• blades
• dynamic matrix
• Eurler number
• experimental validation
• flow coefficient
• impedances
• numerical
• rocket engine turbopumps
• space
• temperature
• theory of inducer cavitation instabilities

A linear perturbation analysis is applied to the study of cavitation instabilities in typical inducers and turbopumps, aiming to improve the understanding of these potentially critical phenomena in liquid propellant rocket (LPR) engine turbomachinery. This work presents a novel model developed specifically within the scope of this thesis, which overcomes the limitations of traditional approaches by employing dynamic transfer matrices to describe the unsteady behavior of cavitating inducers and turbopumps. The flow in the (cylindrical) suction line is assumed ideal, with uniform unperturbed axial velocity, impermeability at the duct wall, constant total pressure at the inlet, and a parametrically defined cavitation impedance at the impeller inlet cross-section.
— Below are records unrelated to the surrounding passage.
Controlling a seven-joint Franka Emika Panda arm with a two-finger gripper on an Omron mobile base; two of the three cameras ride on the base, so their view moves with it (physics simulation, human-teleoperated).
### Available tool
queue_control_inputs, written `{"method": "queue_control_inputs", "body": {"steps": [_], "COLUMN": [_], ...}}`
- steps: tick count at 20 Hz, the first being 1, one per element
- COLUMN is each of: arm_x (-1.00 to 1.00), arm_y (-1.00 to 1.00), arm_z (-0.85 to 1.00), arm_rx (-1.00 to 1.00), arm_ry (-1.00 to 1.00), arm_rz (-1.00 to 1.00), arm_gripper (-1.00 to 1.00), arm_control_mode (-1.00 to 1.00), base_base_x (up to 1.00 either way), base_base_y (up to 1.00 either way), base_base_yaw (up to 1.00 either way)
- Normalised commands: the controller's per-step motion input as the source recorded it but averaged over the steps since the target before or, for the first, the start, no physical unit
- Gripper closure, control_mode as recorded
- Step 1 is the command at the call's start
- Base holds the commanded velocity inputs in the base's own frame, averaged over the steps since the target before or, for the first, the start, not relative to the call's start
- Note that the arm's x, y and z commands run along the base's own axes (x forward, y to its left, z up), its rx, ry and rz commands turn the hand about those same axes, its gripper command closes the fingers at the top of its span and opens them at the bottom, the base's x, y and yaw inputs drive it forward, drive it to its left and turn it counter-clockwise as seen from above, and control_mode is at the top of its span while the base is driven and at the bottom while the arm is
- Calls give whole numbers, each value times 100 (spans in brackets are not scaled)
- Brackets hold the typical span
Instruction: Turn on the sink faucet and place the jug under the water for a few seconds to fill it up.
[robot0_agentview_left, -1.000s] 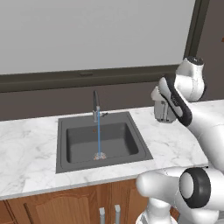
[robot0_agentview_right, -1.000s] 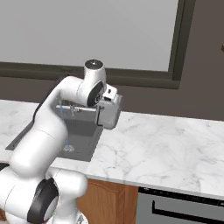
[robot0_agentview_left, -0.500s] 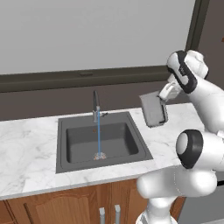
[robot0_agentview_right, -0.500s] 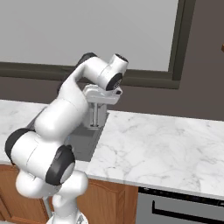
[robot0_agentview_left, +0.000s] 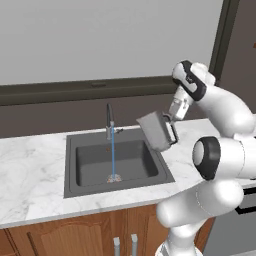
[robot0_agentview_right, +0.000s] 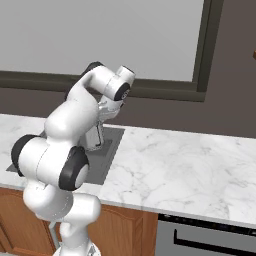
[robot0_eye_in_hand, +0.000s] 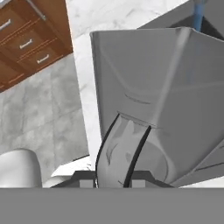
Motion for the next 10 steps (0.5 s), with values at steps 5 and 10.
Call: {"method": "queue_control_inputs", "body": {"steps": [5,10], "arm_x": [-2,-3], "arm_y": [26,20], "arm_z": [-41,-16], "arm_rx": [16,21], "arm_ry": [-12,-13], "arm_rz": [26,14], "arm_gripper": [100,100], "arm_control_mode": [-100,-100], "base_base_x": [0,0], "base_base_y": [0,0], "base_base_yaw": [0,0]}}
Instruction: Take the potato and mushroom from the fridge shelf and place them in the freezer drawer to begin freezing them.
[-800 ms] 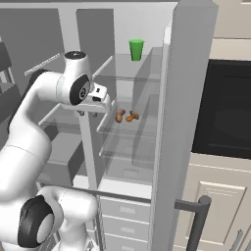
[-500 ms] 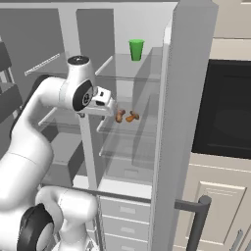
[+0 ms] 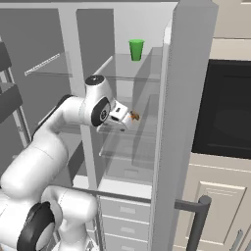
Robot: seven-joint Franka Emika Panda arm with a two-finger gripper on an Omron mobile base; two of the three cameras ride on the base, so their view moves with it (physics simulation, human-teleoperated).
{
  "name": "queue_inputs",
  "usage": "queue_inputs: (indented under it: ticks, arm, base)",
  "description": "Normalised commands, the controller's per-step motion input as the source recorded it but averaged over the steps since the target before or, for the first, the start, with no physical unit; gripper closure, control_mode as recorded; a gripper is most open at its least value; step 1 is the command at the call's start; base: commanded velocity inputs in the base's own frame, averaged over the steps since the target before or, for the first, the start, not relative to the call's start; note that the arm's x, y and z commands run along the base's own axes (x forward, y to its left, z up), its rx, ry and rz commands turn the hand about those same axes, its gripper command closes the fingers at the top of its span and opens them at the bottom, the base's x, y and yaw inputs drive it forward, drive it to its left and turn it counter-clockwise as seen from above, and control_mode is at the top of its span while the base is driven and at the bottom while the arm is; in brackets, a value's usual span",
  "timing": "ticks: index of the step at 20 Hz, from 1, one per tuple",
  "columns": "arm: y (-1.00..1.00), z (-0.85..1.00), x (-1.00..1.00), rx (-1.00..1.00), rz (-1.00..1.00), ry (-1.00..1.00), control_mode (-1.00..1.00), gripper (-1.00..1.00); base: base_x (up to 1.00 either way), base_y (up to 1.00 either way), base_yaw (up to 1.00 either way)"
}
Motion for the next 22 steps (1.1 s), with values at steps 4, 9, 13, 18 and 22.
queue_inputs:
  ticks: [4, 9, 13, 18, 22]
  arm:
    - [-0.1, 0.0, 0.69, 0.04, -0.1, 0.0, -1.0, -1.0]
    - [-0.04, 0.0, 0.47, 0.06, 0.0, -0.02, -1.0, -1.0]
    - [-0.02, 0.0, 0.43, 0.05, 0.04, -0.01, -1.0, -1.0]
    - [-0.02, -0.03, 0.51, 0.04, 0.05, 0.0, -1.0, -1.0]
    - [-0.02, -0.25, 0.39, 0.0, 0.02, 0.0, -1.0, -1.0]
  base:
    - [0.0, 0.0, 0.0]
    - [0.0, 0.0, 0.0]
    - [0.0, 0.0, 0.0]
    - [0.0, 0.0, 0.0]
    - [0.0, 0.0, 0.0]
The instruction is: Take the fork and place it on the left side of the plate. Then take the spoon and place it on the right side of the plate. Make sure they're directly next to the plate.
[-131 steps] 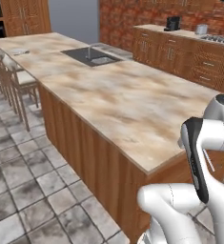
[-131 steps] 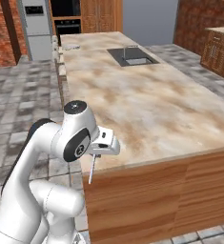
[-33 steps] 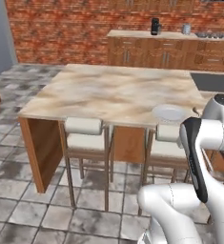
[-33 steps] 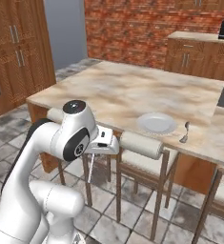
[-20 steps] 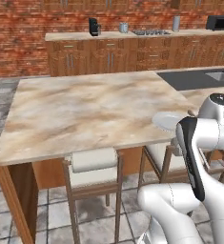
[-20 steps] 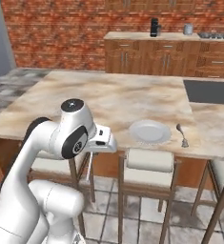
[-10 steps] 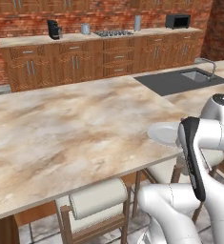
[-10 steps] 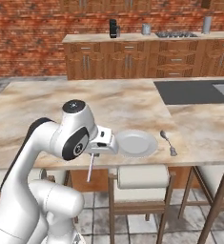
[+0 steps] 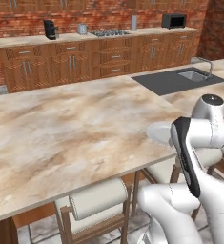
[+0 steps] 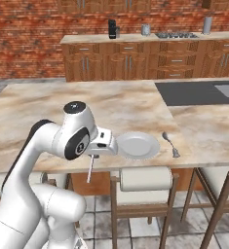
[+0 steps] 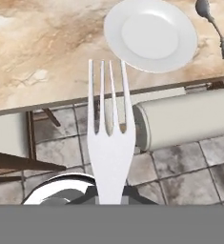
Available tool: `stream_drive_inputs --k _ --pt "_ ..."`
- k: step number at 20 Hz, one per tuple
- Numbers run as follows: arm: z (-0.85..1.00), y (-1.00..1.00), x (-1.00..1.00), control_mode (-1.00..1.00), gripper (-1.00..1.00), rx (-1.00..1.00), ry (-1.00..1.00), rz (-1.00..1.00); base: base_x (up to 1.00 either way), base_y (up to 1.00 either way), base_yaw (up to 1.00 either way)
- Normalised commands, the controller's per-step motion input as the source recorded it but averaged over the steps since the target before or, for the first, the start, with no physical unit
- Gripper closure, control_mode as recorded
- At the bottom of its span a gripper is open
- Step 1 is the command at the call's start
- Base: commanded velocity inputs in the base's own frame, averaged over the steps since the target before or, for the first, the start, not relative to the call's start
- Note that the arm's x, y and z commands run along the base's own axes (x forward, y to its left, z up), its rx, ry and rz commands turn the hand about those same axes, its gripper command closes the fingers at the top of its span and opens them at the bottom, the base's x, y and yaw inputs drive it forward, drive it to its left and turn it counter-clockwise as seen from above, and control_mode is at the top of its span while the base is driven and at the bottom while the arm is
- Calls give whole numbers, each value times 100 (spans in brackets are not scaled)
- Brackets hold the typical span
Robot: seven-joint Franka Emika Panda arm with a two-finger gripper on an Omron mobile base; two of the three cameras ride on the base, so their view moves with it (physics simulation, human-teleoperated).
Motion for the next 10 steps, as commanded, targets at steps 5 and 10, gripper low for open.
stream_drive_inputs --k 5,10 --pt "-25 59 99 -100 100 0 13 11 0 0 0" --pt "-20 52 100 -100 100 0 16 13 0 0 0"
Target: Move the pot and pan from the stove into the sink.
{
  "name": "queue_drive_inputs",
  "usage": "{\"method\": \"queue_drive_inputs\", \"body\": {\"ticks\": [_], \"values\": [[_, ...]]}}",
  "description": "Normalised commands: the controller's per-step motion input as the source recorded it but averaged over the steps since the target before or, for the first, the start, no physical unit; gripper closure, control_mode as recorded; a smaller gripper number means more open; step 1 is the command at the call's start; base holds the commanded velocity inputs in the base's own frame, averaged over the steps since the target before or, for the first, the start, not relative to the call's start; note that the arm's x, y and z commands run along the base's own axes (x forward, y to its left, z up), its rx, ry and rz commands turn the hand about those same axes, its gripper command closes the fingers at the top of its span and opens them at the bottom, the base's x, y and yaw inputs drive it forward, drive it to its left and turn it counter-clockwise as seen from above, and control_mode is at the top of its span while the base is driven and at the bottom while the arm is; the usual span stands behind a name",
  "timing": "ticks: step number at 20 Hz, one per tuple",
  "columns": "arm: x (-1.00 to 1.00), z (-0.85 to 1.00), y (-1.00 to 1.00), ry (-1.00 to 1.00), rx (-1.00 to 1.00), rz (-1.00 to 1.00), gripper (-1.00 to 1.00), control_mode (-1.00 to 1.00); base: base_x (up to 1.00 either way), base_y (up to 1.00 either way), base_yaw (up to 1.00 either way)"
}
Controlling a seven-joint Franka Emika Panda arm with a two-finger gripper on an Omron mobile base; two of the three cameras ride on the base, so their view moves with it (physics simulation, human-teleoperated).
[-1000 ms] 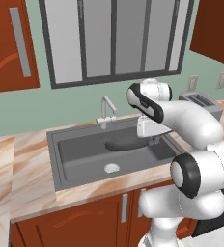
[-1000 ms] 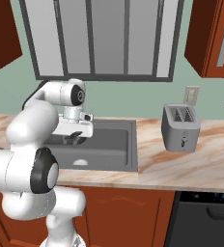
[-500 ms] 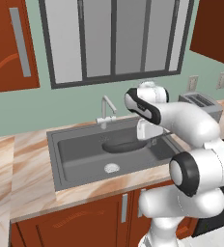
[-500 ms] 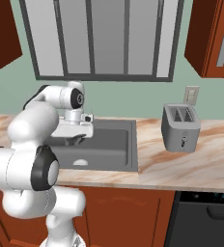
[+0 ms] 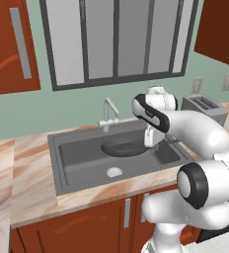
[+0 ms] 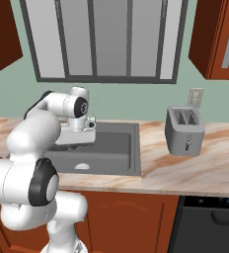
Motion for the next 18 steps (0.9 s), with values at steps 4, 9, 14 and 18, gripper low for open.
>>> {"method": "queue_drive_inputs", "body": {"ticks": [4, 9, 14, 18], "values": [[0.03, -0.07, 0.0, -0.1, 0.03, 0.05, 1.0, -1.0, 0.0, 0.0, 0.0], [0.14, -0.07, 0.0, -0.03, 0.0, 0.01, 1.0, -1.0, 0.0, 0.0, 0.0], [0.2, -0.16, 0.0, 0.0, 0.0, 0.0, 1.0, -1.0, 0.0, 0.0, 0.0], [0.17, -0.15, -0.11, 0.01, 0.01, 0.02, 1.0, -1.0, 0.0, 0.0, 0.0]]}}
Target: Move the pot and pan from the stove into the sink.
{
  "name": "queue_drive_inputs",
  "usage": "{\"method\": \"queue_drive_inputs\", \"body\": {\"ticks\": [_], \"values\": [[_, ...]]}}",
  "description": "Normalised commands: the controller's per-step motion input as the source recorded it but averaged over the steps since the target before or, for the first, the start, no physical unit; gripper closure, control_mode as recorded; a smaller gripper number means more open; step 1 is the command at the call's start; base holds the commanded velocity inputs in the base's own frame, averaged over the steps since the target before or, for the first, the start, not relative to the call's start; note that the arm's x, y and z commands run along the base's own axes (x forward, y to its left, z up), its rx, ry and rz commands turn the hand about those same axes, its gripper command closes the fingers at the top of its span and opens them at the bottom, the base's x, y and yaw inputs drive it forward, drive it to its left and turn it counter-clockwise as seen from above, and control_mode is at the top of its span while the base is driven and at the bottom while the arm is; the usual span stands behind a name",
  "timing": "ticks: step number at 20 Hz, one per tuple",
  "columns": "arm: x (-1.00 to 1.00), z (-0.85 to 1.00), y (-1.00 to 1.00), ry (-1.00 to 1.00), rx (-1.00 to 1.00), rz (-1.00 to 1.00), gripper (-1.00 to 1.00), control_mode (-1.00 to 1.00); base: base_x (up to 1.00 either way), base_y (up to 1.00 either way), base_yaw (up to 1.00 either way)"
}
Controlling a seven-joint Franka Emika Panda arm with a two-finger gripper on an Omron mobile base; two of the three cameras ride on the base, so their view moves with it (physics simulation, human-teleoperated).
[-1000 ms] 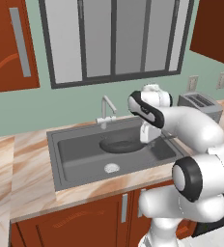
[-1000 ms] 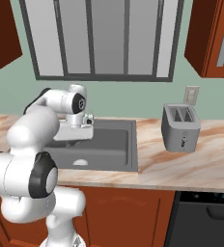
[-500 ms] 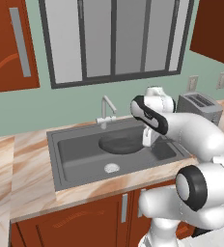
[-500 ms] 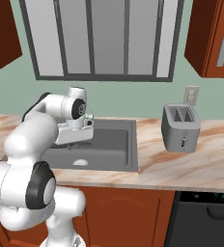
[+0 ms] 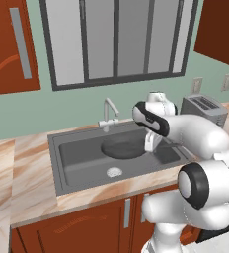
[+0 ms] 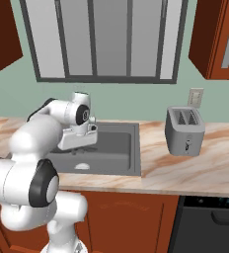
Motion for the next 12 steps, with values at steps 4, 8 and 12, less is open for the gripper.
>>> {"method": "queue_drive_inputs", "body": {"ticks": [4, 8, 12], "values": [[0.16, -0.07, -0.18, 0.06, 0.04, 0.03, 1.0, -1.0, 0.0, 0.0, 0.0], [0.1, -0.03, -0.23, 0.0, 0.06, 0.06, 1.0, -1.0, 0.0, 0.0, 0.0], [0.05, -0.12, -0.23, 0.0, 0.06, 0.09, 1.0, -1.0, 0.0, 0.0, 0.0]]}}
The resulting 3D boundary value problem (BVP) for the perturbation velocity potential is solved using a separable solution, yielding natural modes and frequencies of unstable harmonic flow oscillations as functions of the suction line geometry, unperturbed flowrate, and impeller cavitation impedance. In agreement with experimental evidence, the predicted instabilities include 1D axial, 2D meridional, and fully 3D azimuthal rotating modes.
By comparing theoretical predictions with experimentally observed instability frequencies from various inducer tests in water under different operating conditions, the corresponding impeller cavitation impedance values are extracted. The results reveal how flow coefficient, cavitation number, liquid temperature, impeller radial clearance, and unstable frequency affect cavitation impedance. Specifically, the real part of the impedance decreases with increasing flow coefficient, while the imaginary part increases with instability frequency due to the growing influence of inertial effects. However, in this thesis, the focus is placed on analyzing the imaginary part of the cavitation impedance, which is particularly relevant to the onset and characterization of cavitation phenomena.
Order-of-magnitude estimates correctly suggest that both subsynchronous and supersynchronous rotating cavitation frequencies correspond to similar values of nondimensional cavitation impedance. The study further confirms that the impedance is relatively insensitive to the Euler number. The agreement with experimental observations supports both the validity of the proposed approach and the conclusion that this newly developed model offers a valuable tool for analyzing and interpreting cavitation-induced flow instabilities.